*Directions for this task*: Your answer should hold every line of the records below that contains the string "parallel".

________

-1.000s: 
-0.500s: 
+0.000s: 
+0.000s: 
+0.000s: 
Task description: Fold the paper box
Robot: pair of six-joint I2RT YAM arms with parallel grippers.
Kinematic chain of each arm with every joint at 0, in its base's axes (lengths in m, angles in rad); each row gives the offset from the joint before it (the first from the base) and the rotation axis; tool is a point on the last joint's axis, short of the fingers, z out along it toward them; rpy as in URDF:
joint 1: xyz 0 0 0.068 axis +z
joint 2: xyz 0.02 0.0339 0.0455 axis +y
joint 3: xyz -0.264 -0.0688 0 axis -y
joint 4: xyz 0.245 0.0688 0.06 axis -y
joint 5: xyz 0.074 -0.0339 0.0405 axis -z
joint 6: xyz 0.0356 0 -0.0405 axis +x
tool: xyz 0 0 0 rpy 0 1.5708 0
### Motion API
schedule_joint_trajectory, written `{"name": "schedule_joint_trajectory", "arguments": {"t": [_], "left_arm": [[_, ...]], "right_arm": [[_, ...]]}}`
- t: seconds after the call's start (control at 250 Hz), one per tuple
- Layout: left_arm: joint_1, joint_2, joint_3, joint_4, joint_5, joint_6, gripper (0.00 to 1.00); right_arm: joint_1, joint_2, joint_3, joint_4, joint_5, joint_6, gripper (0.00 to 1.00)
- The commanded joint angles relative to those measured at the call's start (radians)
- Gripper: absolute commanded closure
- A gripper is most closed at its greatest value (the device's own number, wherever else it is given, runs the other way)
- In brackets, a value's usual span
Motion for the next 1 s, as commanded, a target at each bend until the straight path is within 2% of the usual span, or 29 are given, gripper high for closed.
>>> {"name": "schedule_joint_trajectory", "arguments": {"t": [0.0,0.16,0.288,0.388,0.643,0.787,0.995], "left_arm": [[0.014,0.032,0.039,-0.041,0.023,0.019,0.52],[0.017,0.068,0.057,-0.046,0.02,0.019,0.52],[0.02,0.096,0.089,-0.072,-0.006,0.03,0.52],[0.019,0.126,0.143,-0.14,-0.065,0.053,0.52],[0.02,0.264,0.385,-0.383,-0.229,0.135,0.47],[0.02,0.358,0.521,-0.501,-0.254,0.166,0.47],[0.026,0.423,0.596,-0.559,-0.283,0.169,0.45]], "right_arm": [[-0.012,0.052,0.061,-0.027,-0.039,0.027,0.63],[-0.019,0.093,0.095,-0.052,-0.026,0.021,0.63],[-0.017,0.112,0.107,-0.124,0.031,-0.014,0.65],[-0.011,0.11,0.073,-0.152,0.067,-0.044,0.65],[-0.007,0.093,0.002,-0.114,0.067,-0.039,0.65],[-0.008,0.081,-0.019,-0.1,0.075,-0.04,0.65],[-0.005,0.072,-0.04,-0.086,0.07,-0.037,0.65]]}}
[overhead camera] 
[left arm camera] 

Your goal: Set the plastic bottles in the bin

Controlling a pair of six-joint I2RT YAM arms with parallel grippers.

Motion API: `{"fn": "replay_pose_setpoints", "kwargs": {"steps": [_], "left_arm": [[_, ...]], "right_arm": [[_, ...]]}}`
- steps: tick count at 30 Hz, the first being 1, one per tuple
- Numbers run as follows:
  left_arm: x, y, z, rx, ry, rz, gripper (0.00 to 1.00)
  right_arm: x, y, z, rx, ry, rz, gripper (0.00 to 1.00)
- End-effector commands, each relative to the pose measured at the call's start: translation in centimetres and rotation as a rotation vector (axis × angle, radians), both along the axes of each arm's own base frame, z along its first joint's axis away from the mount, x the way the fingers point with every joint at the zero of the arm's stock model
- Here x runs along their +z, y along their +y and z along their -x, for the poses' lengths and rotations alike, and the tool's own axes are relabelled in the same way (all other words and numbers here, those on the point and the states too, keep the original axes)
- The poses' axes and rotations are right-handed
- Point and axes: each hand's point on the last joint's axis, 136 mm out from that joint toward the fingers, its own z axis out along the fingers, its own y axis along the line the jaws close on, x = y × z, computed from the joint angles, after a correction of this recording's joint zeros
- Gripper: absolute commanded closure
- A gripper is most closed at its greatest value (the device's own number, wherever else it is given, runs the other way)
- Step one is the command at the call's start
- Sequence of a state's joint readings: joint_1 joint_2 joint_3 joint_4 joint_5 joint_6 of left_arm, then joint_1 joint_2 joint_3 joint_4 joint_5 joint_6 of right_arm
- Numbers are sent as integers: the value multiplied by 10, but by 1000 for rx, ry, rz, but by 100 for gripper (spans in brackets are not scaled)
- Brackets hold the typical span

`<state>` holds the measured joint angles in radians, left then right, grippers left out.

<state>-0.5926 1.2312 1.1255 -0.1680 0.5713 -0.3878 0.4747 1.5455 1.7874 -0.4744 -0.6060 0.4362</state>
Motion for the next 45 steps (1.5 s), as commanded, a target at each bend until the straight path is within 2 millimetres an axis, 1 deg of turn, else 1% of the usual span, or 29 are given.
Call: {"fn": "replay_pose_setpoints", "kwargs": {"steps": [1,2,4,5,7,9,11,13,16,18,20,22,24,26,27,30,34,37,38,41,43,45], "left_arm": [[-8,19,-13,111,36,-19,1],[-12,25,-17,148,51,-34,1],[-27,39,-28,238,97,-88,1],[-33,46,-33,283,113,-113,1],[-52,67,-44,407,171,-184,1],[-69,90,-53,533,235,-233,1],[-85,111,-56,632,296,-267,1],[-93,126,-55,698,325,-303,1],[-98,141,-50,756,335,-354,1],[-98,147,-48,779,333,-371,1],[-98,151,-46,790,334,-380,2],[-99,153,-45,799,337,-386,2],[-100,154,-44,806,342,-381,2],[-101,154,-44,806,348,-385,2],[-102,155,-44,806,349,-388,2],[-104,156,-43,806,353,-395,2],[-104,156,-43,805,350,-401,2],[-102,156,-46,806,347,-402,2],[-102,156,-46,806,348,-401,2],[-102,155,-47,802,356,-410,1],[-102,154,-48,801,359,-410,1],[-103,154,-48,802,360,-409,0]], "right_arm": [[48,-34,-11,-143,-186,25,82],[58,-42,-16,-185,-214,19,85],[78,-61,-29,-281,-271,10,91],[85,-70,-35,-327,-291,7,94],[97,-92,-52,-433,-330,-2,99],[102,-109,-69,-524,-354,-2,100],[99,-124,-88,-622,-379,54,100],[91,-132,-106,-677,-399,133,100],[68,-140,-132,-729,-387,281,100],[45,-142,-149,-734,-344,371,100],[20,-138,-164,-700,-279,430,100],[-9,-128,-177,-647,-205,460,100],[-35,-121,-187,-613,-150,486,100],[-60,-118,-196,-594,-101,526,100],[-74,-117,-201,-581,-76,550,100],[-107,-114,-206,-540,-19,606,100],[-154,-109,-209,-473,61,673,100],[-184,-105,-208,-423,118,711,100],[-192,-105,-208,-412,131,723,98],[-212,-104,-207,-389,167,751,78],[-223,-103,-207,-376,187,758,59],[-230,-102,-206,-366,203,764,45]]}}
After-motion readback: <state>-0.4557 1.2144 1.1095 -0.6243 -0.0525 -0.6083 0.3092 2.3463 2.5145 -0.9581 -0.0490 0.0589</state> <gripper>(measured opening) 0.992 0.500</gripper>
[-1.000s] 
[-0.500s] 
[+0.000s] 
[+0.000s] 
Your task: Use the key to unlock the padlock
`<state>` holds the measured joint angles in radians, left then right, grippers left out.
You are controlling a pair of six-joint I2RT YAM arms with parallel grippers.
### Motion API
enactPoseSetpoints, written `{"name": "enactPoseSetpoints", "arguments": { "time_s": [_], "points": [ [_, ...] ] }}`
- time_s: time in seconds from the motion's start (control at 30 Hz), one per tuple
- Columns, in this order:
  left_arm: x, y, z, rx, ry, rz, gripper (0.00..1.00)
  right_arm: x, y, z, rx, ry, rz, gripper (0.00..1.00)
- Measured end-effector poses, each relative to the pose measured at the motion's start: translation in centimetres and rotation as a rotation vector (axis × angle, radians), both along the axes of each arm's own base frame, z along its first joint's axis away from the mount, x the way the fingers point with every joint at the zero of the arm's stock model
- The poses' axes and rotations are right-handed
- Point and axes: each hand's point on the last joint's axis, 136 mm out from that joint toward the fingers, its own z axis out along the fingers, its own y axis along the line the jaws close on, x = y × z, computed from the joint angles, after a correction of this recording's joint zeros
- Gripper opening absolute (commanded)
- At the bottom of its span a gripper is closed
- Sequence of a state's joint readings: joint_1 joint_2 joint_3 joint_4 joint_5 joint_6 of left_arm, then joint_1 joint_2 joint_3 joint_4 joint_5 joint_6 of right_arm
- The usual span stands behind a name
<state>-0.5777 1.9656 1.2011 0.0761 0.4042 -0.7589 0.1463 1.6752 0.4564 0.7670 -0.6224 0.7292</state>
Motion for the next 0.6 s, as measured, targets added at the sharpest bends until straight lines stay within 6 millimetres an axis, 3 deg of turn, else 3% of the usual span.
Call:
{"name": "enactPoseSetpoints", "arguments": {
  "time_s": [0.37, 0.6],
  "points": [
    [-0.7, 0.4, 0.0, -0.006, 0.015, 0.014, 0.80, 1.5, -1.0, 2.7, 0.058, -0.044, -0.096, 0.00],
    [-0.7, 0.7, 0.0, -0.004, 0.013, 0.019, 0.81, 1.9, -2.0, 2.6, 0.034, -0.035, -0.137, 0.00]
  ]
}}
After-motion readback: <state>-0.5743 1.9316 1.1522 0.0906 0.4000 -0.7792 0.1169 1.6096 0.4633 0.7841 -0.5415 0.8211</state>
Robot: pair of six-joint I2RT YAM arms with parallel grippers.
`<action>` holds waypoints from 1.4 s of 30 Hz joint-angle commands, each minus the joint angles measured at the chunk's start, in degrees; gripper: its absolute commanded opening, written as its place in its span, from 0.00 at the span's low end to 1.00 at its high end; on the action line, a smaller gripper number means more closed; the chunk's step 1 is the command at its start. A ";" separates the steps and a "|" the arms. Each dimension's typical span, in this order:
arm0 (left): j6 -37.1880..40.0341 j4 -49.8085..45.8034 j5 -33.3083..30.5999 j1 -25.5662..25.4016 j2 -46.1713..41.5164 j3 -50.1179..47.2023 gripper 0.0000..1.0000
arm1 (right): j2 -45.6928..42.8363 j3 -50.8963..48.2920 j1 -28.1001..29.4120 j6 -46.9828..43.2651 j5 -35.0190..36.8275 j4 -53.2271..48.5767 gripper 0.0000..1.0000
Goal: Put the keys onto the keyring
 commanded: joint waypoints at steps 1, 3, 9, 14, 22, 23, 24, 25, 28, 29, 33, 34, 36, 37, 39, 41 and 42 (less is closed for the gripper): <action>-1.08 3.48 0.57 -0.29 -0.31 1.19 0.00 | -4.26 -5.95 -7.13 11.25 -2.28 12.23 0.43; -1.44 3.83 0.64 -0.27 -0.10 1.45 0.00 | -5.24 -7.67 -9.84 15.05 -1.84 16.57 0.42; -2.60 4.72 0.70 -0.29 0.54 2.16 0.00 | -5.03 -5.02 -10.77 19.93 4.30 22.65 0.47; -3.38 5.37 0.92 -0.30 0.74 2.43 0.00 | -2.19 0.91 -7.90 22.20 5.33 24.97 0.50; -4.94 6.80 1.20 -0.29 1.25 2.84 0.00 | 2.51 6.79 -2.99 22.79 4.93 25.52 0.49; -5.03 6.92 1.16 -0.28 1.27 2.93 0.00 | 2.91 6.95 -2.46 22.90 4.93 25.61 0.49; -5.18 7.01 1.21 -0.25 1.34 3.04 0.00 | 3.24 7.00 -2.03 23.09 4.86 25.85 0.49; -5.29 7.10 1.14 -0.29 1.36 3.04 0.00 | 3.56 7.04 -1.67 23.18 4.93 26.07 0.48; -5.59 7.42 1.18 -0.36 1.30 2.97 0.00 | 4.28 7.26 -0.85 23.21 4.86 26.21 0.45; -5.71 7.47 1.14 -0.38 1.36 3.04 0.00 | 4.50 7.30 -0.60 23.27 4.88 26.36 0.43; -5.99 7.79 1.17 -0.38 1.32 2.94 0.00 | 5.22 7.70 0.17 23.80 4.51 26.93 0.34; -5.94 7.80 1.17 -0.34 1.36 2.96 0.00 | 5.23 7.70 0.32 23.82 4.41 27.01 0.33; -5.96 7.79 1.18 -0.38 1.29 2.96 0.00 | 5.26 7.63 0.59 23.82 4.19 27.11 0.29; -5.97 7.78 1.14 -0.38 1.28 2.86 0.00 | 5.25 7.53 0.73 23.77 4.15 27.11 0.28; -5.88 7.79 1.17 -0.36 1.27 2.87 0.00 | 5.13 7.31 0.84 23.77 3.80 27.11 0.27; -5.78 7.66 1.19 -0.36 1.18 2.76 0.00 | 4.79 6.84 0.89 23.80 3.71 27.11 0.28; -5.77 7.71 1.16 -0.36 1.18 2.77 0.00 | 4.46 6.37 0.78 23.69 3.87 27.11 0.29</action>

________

*Written solution*:
Robot: pair of six-joint I2RT YAM arms with parallel grippers.
Controlling a pair of six-joint I2RT YAM arms with parallel grippers.
You are controlling a pair of six-joint I2RT YAM arms with parallel grippers.
Robot: pair of six-joint I2RT YAM arms with parallel grippers.

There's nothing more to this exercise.